### REQUIREMENT
Repeat verbatim only the lines from the opening of the material below through the one that contains "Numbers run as".

### COLLECTED DATA
________________

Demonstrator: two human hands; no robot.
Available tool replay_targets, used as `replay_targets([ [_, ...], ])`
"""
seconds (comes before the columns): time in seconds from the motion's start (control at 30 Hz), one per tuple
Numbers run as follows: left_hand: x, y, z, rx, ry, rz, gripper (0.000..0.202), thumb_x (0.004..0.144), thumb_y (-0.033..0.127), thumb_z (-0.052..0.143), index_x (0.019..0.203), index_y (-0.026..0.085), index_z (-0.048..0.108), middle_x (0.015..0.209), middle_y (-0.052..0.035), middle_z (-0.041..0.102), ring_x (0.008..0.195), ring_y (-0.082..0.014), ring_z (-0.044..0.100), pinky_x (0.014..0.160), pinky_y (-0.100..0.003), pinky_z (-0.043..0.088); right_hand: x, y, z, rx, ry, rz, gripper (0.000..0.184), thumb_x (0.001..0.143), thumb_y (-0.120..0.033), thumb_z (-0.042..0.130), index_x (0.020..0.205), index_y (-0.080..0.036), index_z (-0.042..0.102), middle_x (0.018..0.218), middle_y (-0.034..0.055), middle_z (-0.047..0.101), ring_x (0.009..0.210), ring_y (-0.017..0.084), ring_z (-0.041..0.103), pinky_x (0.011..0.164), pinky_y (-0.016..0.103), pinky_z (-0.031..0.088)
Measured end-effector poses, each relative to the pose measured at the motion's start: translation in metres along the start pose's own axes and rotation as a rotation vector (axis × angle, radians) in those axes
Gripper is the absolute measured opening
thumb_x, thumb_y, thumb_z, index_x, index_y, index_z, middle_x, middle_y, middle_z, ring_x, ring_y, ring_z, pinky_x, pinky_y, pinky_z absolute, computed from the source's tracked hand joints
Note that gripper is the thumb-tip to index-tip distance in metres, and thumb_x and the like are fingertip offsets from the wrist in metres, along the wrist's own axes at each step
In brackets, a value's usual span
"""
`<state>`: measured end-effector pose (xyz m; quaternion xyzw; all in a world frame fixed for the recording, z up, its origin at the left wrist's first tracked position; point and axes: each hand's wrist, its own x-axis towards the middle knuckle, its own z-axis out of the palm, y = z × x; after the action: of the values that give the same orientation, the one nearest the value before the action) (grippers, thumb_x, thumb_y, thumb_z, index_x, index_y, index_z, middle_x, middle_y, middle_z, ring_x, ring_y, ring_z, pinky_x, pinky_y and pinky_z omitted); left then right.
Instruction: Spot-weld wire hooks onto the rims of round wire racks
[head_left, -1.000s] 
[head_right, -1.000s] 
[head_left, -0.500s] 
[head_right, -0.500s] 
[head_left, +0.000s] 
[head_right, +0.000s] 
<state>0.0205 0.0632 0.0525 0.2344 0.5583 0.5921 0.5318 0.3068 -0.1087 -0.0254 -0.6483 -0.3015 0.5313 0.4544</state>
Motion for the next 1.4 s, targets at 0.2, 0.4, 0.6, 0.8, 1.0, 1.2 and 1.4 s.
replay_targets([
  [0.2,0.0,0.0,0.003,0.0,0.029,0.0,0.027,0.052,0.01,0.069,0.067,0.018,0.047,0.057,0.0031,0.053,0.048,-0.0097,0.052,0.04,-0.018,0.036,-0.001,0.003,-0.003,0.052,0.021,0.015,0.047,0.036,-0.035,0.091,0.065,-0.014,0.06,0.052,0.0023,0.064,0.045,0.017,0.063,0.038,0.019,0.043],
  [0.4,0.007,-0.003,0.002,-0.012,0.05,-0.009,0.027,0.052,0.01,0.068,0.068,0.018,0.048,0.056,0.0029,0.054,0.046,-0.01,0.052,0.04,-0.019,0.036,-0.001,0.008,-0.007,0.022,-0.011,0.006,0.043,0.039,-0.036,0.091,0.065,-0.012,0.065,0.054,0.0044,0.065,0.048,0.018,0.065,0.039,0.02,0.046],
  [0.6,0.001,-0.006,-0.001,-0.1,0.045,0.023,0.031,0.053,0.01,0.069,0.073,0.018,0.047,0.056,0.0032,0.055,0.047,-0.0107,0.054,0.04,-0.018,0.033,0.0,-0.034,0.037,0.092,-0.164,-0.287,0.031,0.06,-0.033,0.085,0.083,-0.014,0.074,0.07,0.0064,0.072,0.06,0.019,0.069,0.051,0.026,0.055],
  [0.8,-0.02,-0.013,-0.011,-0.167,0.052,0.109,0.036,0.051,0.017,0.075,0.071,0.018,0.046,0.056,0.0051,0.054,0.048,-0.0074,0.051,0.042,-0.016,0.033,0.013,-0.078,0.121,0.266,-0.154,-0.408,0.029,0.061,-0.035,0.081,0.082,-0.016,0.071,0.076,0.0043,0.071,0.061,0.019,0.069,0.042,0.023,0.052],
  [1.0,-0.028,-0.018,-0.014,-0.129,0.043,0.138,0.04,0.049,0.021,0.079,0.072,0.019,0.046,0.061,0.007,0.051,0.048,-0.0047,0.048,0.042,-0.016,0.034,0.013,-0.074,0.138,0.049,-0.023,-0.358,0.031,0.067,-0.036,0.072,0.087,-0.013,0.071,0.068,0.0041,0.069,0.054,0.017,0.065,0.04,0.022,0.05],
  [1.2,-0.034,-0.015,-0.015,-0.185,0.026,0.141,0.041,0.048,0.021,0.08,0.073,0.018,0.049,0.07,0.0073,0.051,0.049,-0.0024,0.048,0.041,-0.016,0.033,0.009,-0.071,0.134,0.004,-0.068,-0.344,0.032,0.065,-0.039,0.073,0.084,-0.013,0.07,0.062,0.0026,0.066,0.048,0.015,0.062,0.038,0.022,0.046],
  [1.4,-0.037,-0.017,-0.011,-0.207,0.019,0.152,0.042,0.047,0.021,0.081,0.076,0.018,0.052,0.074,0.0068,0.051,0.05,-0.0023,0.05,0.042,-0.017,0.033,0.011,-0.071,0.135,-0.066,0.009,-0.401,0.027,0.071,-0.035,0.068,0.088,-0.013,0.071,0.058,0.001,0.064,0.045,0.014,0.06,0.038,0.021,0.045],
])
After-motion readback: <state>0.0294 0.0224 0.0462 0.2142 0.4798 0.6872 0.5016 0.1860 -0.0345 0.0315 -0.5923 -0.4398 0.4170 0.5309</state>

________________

### RESULT
Demonstrator: two human hands; no robot.
Available tool replay_targets, used as `replay_targets([ [_, ...], ])`
"""
seconds (comes before the columns): time in seconds from the motion's start (control at 30 Hz), one per tuple
Numbers run as follows: left_hand: x, y, z, rx, ry, rz, gripper (0.000..0.202), thumb_x (0.004..0.144), thumb_y (-0.033..0.127), thumb_z (-0.052..0.143), index_x (0.019..0.203), index_y (-0.026..0.085), index_z (-0.048..0.108), middle_x (0.015..0.209), middle_y (-0.052..0.035), middle_z (-0.041..0.102), ring_x (0.008..0.195), ring_y (-0.082..0.014), ring_z (-0.044..0.100), pinky_x (0.014..0.160), pinky_y (-0.100..0.003), pinky_z (-0.043..0.088); right_hand: x, y, z, rx, ry, rz, gripper (0.000..0.184), thumb_x (0.001..0.143), thumb_y (-0.120..0.033), thumb_z (-0.042..0.130), index_x (0.020..0.205), index_y (-0.080..0.036), index_z (-0.042..0.102), middle_x (0.018..0.218), middle_y (-0.034..0.055), middle_z (-0.047..0.101), ring_x (0.009..0.210), ring_y (-0.017..0.084), ring_z (-0.041..0.103), pinky_x (0.011..0.164), pinky_y (-0.016..0.103), pinky_z (-0.031..0.088)

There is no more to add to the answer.